Now, the home is staged for comfortable living. Period-appropriate furniture, lighting, and personal collections have restored its character without a restoration. George Nelson for Howard Miller clocks, architectural ceramics and Higgins Glass rondelays could have been here all along. Stell, retired from a career in marketing and graphic design, even has his own art studio in one of the smaller bedrooms. (His graphite drawings of notable midcentury Palm Springs architecture play well among the vintage artworks on offer at Boomerang.)

“We’re not minimalists,” Skelley shrugs. “We like the art, the sculpture, the ceramics from those decades. We like a warm atmosphere. These are collections we’ve had for many years, and we’ve loved living with them. We don’t really change it out very much.” Stell agrees: “There are things around us, but everything has its place and we have enough room to walk around and enjoy the space.”
What changes the pair made are, at least to the casual observer, undetectable. Some actually brought the structure and its details closer to the native design. They removed wallpaper and several sets of security shutters obscuring the clerestory windows. They took down a wall that closed in the dining area and instilled a visual contrast in the living area and under the overhang to accentuate the importance of the original lines. “We painted the beams dark to emphasize their structural qualities,” Stell says.
The one and only TV is tucked away in a sitting room/guest room leaving the focal point of the living room to be the signature-Crist triangular fireplace. Celebrating is shape, they added birch to the wall behind it and a second frame of slate around the original brass. Neighbors of the Crist homes nearby all enjoy a similar fire feature — some larger, extending to the floor, or surrounded by stone. Adjacent, they underscored the indoor-outdoor connection by replacing a solid wall with glass, gaining views to the mountain and pool.
To transform the gardens, “we hired a landscape architect who studied with two of the masters of the day,” Skelley says. The covered patio’s tongue and groove had been extended by a previous owner, reaching all the way to the end of the beams and blocking the views. They peeled the roof back six feet and surrounded the steel supports with wood that matched the beams. The “Neutra-esque spider legs” that emerged, says Skelley, are often mistaken for part of Crist’s 1957 plans.
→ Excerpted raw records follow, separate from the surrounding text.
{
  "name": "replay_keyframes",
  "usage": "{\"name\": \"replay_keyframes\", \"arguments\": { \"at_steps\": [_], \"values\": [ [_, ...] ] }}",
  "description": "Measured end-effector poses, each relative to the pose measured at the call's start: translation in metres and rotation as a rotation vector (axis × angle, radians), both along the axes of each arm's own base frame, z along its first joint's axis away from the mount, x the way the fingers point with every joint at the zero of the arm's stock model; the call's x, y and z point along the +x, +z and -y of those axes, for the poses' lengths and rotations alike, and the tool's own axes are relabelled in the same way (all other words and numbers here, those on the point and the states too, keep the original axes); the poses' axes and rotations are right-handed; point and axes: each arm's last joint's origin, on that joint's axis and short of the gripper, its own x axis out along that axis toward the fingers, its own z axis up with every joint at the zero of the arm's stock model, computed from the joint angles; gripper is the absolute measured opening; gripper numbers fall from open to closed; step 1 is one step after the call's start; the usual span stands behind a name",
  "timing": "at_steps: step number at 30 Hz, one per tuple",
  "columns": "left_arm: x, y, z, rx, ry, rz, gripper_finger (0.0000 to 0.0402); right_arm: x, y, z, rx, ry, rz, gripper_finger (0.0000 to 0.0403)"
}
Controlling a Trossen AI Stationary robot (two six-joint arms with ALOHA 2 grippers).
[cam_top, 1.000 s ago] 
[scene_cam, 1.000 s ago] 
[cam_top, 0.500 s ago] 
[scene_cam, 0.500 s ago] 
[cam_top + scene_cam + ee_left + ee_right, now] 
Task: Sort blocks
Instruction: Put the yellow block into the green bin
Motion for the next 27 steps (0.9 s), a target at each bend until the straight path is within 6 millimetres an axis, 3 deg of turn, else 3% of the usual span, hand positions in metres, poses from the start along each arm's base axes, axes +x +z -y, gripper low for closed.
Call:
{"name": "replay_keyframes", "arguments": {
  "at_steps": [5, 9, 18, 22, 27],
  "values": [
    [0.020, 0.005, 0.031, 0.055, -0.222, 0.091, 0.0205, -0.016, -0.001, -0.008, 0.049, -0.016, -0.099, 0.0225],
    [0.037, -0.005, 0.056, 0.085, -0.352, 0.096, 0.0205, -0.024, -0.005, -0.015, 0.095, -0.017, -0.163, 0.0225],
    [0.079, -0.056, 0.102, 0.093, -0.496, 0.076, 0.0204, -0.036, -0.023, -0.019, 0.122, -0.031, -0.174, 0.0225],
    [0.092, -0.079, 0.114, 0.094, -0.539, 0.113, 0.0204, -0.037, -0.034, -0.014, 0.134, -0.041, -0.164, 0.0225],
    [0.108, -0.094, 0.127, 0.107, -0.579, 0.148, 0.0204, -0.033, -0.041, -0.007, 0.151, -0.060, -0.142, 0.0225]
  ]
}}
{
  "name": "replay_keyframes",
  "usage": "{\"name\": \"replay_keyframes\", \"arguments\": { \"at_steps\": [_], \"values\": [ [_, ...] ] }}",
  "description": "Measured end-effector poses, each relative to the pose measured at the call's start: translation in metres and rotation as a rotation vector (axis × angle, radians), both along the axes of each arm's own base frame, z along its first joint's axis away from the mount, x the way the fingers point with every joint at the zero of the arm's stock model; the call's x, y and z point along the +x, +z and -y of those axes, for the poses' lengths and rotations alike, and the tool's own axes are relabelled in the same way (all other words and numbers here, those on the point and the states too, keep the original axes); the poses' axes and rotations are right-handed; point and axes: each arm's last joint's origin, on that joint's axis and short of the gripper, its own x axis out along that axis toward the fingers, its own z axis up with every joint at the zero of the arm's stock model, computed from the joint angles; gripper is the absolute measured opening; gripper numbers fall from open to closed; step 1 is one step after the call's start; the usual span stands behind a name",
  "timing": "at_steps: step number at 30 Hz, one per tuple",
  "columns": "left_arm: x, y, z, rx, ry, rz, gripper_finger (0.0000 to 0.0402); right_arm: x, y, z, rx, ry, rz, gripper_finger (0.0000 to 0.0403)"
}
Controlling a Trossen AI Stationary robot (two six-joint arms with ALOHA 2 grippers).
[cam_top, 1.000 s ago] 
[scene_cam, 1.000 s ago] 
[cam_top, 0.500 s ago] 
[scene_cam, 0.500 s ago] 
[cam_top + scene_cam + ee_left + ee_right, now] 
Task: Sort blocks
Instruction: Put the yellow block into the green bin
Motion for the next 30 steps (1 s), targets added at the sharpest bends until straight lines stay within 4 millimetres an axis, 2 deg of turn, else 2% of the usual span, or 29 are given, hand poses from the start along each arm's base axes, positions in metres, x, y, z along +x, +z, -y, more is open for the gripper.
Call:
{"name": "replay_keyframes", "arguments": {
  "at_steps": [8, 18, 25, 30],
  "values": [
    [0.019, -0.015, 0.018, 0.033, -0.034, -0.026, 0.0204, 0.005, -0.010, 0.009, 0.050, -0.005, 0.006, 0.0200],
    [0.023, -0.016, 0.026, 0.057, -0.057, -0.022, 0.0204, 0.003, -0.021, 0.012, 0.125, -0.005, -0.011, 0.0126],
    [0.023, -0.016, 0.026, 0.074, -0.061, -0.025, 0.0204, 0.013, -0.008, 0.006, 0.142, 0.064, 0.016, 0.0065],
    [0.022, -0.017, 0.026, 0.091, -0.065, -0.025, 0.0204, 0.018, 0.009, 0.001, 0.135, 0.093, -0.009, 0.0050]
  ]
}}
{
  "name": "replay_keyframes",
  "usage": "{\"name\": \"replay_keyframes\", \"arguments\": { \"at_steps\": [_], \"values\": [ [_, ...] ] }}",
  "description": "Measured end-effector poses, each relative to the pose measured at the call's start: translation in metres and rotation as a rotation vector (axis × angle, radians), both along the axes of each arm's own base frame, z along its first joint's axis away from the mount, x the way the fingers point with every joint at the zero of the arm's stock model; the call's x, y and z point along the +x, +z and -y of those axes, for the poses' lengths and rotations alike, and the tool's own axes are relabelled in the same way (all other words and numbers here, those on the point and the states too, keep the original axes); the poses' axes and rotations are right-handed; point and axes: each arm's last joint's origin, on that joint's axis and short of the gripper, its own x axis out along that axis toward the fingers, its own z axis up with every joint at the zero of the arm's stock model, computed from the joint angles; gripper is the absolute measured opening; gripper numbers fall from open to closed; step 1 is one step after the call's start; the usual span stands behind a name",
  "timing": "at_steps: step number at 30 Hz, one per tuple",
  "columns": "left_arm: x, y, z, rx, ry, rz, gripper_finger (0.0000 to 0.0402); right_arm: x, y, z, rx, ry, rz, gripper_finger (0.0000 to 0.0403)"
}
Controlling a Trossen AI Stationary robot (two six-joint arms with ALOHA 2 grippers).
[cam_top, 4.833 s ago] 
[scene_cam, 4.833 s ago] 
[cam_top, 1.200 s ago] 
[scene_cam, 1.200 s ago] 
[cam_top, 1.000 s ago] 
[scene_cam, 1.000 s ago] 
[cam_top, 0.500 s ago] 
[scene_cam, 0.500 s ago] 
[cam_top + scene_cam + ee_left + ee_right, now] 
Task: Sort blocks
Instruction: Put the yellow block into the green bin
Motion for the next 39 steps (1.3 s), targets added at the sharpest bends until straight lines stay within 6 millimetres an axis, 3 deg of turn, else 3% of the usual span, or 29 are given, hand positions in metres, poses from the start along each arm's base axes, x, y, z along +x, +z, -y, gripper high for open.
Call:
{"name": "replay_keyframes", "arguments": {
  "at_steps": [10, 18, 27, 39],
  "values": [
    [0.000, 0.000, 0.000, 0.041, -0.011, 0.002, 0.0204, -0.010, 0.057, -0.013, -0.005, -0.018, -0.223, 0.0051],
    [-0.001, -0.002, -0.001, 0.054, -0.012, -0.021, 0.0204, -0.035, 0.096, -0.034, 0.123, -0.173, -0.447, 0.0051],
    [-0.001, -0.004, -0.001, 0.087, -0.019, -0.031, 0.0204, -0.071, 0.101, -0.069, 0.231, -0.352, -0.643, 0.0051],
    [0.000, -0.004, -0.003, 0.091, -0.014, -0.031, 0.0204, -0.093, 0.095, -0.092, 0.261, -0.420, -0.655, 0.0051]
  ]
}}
In the kitchen, where drawers stuck and nothing closed flush, the gentlemen preserved the configuration, the sink, and the stovetop. Then they rebuilt the space as it was originally designed using new appliances, custom walnut cabinetry, and slate flooring.
As a textural foundation in most rooms, the quiet look of industrial carpeting is soft on the feet as well as the ears. Few pieces are not vintage from the period, and most that are, such as the new Nelson Swag Leg Desk, are authentic reproductions. The home and its contents uphold a singular point of view.


This tidy, 1,532-square-foot abode is a marked departure from the couple’s 3-story plus roof deck home in San Diego, which was custom-designed for them by the architect and proceeded to win awards. No regrets here. They traded climbing stairs for front and back yards and the camaraderie of a true Palm Springs neighborhood.
“We take long walks in the mornings and everybody says hello,” Skelley says. And when the home opens for tours during Modernism Week in February 2022, many visitors will say hello to their first acquaintance with Albert Belden Crist.